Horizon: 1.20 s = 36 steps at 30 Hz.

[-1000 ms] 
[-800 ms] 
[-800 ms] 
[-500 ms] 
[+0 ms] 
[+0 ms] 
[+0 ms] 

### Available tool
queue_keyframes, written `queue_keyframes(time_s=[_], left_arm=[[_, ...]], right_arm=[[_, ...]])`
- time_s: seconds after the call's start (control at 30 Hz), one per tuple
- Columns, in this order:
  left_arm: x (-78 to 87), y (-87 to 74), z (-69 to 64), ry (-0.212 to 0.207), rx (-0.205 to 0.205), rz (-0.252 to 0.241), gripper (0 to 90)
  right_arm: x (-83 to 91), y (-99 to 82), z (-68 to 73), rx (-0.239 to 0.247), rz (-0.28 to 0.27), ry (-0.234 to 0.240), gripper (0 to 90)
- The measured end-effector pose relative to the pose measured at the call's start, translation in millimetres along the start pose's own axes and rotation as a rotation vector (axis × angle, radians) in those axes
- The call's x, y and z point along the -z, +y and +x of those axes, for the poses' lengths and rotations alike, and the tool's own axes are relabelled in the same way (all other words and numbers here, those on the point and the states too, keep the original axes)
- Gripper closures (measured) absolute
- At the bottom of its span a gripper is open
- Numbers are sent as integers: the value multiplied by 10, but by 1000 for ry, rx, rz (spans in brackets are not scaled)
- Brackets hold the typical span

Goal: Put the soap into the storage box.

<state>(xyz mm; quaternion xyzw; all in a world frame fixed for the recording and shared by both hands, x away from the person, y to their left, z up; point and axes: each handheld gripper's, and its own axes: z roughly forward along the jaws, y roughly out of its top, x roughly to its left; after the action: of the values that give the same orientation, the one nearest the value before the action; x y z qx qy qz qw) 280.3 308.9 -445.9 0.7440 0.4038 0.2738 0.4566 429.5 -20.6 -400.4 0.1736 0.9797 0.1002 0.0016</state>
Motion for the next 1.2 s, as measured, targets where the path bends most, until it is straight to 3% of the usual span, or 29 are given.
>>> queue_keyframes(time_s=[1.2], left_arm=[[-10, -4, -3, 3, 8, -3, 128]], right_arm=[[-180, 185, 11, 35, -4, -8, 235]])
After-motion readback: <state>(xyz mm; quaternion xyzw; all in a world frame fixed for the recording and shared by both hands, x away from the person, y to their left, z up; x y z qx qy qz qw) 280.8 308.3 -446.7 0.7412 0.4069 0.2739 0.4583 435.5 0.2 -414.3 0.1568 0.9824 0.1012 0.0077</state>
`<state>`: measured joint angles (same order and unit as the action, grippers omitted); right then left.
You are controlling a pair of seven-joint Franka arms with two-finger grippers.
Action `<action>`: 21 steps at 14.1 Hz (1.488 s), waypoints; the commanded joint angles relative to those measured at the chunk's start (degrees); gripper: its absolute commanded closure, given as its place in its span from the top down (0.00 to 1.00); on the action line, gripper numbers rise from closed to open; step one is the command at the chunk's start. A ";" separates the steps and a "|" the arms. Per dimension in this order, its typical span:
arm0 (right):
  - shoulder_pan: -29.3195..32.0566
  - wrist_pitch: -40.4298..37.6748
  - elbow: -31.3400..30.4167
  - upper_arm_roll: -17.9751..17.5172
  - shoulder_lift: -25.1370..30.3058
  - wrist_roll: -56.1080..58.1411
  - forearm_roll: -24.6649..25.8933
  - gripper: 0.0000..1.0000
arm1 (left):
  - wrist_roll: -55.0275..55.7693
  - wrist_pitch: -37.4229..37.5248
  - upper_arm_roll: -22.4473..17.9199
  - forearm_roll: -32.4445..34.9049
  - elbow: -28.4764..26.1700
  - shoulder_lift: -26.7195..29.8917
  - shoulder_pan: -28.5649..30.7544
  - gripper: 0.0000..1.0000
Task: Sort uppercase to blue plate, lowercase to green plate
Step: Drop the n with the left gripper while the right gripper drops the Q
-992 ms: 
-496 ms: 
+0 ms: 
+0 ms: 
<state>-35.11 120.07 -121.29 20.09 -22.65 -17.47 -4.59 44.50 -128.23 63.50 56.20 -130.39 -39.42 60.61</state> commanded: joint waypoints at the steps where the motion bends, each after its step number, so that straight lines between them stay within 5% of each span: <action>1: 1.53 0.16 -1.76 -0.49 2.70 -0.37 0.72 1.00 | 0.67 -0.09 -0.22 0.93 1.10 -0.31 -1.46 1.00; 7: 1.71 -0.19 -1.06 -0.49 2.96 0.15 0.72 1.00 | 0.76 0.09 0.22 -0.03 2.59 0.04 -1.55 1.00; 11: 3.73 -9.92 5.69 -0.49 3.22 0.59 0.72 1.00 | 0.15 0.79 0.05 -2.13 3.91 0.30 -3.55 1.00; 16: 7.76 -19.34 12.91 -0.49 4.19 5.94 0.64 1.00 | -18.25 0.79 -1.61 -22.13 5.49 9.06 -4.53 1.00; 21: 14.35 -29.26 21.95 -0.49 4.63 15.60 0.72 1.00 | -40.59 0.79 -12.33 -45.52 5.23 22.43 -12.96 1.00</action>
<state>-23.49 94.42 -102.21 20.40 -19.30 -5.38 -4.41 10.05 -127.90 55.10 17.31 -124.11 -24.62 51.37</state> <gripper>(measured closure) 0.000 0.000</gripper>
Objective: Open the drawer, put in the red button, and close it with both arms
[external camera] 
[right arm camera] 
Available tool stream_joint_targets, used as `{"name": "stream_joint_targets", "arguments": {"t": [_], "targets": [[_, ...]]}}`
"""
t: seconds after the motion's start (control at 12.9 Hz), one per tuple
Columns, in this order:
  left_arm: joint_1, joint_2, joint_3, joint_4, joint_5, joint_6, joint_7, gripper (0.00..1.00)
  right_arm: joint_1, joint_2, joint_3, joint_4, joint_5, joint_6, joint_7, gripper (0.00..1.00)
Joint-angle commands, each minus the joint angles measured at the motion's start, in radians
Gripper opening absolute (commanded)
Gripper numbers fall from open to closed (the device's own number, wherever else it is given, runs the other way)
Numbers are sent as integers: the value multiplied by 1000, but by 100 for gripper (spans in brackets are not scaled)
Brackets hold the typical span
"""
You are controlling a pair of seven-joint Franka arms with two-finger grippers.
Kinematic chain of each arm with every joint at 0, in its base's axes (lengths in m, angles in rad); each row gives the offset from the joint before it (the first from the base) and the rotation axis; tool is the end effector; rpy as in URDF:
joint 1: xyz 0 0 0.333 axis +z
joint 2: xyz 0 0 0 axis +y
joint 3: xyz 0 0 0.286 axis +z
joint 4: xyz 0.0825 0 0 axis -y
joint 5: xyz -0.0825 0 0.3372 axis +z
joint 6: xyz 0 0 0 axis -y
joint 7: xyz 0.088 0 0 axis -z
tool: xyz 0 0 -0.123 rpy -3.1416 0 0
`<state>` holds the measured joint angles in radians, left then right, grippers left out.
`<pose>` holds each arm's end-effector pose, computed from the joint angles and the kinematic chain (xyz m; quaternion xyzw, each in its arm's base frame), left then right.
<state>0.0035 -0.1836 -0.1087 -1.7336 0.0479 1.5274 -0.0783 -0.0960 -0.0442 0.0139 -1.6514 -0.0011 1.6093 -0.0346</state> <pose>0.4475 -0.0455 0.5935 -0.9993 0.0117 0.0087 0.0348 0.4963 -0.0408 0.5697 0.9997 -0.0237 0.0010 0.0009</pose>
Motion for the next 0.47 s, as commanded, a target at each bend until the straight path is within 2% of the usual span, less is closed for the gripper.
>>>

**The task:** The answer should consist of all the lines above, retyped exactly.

**Final answer:**
Horizon: 1.20 s = 36 steps at 30 Hz.

[-1000 ms] 
[-800 ms] 
[-800 ms] 
[-500 ms] 
[+0 ms] 
[+0 ms] 
[+0 ms] 

### Available tool
queue_keyframes, written `queue_keyframes(time_s=[_], left_arm=[[_, ...]], right_arm=[[_, ...]])`
- time_s: seconds after the call's start (control at 30 Hz), one per tuple
- Columns, in this order:
  left_arm: x (-78 to 87), y (-87 to 74), z (-69 to 64), ry (-0.212 to 0.207), rx (-0.205 to 0.205), rz (-0.252 to 0.241), gripper (0 to 90)
  right_arm: x (-83 to 91), y (-99 to 82), z (-68 to 73), rx (-0.239 to 0.247), rz (-0.28 to 0.27), ry (-0.234 to 0.240), gripper (0 to 90)
- The measured end-effector pose relative to the pose measured at the call's start, translation in millimetres along the start pose's own axes and rotation as a rotation vector (axis × angle, radians) in those axes
- The call's x, y and z point along the -z, +y and +x of those axes, for the poses' lengths and rotations alike, and the tool's own axes are relabelled in the same way (all other words and numbers here, those on the point and the states too, keep the original axes)
- Gripper closures (measured) absolute
- At the bottom of its span a gripper is open
- Numbers are sent as integers: the value multiplied by 10, but by 1000 for ry, rx, rz (spans in brackets are not scaled)
- Brackets hold the typical span

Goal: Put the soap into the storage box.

<state>(xyz mm; quaternion xyzw; all in a world frame fixed for the recording and shared by both hands, x away from the person, y to their left, z up; point and axes: each handheld gripper's, and its own axes: z roughly forward along the jaws, y roughly out of its top, x roughly to its left; after the action: of the values that give the same orientation, the one nearest the value before the action; x y z qx qy qz qw) 280.3 308.9 -445.9 0.7440 0.4038 0.2738 0.4566 429.5 -20.6 -400.4 0.1736 0.9797 0.1002 0.0016</state>
Motion for the next 1.2 s, as measured, targets where the path bends most, until it is straight to 3% of the usual span, or 29 are given.
>>> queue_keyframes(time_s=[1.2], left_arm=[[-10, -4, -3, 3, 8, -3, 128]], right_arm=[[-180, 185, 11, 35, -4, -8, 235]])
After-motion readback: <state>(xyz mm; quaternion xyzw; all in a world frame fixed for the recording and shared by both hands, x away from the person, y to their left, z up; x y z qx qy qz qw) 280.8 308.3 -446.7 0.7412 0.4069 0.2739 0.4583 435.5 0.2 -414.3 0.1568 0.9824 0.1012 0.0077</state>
`<state>`: measured joint angles (same order and unit as the action, grippers omitted); right then left.
You are controlling a pair of seven-joint Franka arms with two-finger grippers.
Action `<action>`: 21 steps at 14.1 Hz (1.488 s), waypoints; the commanded joint angles relative to those measured at the chunk's start (degrees); gripper: its absolute commanded closure, given as its place in its span from the top down (0.00 to 1.00); on the action line, gripper numbers rise from closed to open; step one is the command at the chunk's start. A ";" separates the steps and a "|" the arms. Per dimension in this order, its typical span:
arm0 (right):
  - shoulder_pan: -29.3195..32.0566
  - wrist_pitch: -40.4298..37.6748
  - elbow: -31.3400..30.4167
  - upper_arm_roll: -17.9751..17.5172
  - shoulder_lift: -25.1370..30.3058
  - wrist_roll: -56.1080..58.1411
  - forearm_roll: -24.6649..25.8933
  - gripper: 0.0000..1.0000
arm1 (left):
  - wrist_roll: -55.0275..55.7693
  - wrist_pitch: -37.4229..37.5248
  - upper_arm_roll: -22.4473..17.9199
  - forearm_roll: -32.4445..34.9049
  - elbow: -28.4764..26.1700
  - shoulder_lift: -26.7195..29.8917
  - shoulder_pan: -28.5649..30.7544
  - gripper: 0.0000..1.0000
Task: Sort uppercase to blue plate, lowercase to green plate
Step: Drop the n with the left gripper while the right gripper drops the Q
-992 ms: 
-496 ms: 
+0 ms: 
+0 ms: 
<state>-35.11 120.07 -121.29 20.09 -22.65 -17.47 -4.59 44.50 -128.23 63.50 56.20 -130.39 -39.42 60.61</state> commanded: joint waypoints at the steps where the motion bends, each after its step number, so that straight lines between them stay within 5% of each span: <action>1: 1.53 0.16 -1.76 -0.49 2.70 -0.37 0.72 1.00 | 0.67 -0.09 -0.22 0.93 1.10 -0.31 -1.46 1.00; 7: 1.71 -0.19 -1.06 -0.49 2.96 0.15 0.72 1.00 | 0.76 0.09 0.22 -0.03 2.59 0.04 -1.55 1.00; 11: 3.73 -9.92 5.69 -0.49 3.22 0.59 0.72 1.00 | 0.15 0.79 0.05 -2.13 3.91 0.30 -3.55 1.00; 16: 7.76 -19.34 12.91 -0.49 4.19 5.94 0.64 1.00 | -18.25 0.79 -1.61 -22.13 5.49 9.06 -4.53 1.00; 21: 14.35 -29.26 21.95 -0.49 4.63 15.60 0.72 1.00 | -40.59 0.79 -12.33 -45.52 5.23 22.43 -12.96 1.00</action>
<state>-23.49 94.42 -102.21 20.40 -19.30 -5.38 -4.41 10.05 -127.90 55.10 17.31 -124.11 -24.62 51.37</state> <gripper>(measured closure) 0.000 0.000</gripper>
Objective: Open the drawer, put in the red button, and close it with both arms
[external camera] 
[right arm camera] 
Available tool stream_joint_targets, used as `{"name": "stream_joint_targets", "arguments": {"t": [_], "targets": [[_, ...]]}}`
"""
t: seconds after the motion's start (control at 12.9 Hz), one per tuple
Columns, in this order:
  left_arm: joint_1, joint_2, joint_3, joint_4, joint_5, joint_6, joint_7, gripper (0.00..1.00)
  right_arm: joint_1, joint_2, joint_3, joint_4, joint_5, joint_6, joint_7, gripper (0.00..1.00)
Joint-angle commands, each minus the joint angles measured at the motion's start, in radians
Gripper opening absolute (commanded)
Gripper numbers fall from open to closed (the device's own number, wherever else it is given, runs the other way)
Numbers are sent as integers: the value multiplied by 1000, but by 100 for gripper (spans in brackets are not scaled)
Brackets hold the typical span
"""
You are controlling a pair of seven-joint Franka arms with two-finger grippers.
Kinematic chain of each arm with every joint at 0, in its base's axes (lengths in m, angles in rad); each row gives the offset from the joint before it (the first from the base) and the rotation axis; tool is the end effector; rpy as in URDF:
joint 1: xyz 0 0 0.333 axis +z
joint 2: xyz 0 0 0 axis +y
joint 3: xyz 0 0 0.286 axis +z
joint 4: xyz 0.0825 0 0 axis -y
joint 5: xyz -0.0825 0 0.3372 axis +z
joint 6: xyz 0 0 0 axis -y
joint 7: xyz 0.088 0 0 axis -z
tool: xyz 0 0 -0.123 rpy -3.1416 0 0
`<state>` holds the measured joint angles in radians, left then right, grippers left out.
`<pose>` holds each arm's end-effector pose, computed from the joint angles and the kinematic chain (xyz m; quaternion xyzw, each in its arm's base frame), left then right.
<state>0.0035 -0.1836 -0.1087 -1.7336 0.0479 1.5274 -0.0783 -0.0960 -0.0442 0.0139 -1.6514 -0.0011 1.6093 -0.0346</state> <pose>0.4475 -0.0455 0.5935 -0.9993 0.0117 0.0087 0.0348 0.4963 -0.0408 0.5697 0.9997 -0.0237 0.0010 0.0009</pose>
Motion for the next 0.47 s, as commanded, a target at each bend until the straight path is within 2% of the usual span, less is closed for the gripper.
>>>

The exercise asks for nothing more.